(Beginning of Recorded data)
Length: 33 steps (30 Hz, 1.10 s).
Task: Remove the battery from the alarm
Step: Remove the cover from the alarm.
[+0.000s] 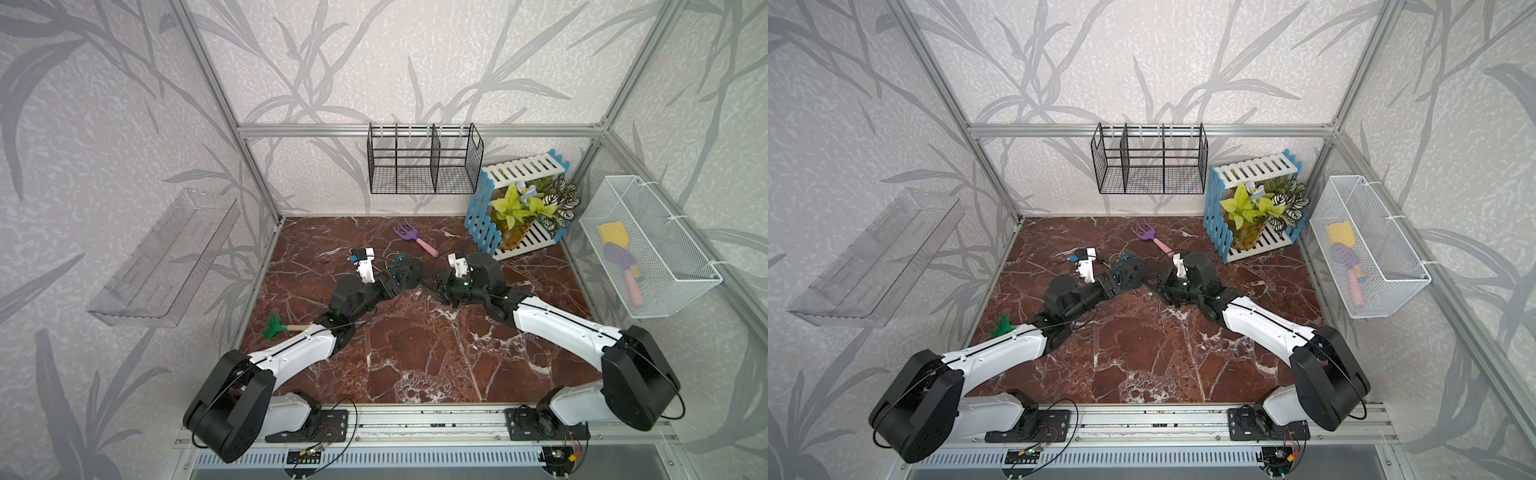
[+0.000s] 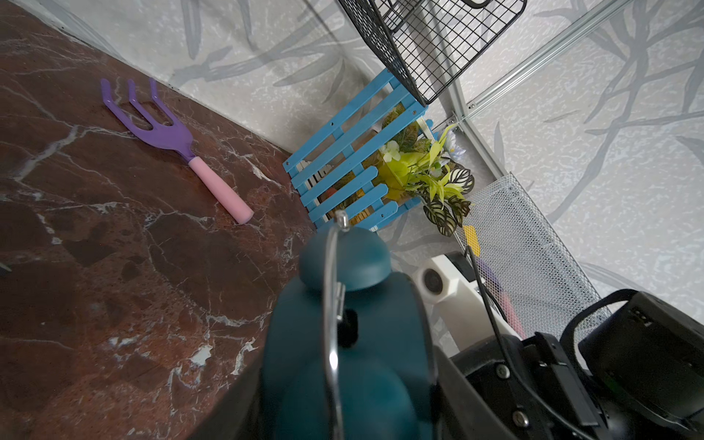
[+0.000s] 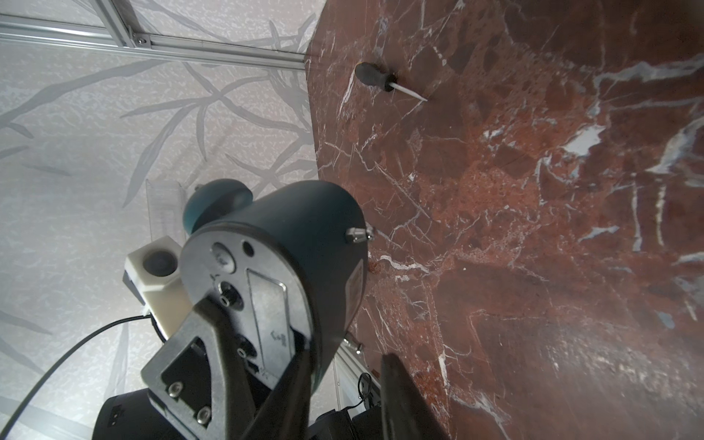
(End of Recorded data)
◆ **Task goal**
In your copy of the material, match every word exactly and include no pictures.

◆ **Exercise response**
Length: 33 steps (30 Hz, 1.10 s).
Task: Remove the battery from the alarm
Step: Remove the cover from the alarm.
[+0.000s] 
[+0.000s] 
[+0.000s] 

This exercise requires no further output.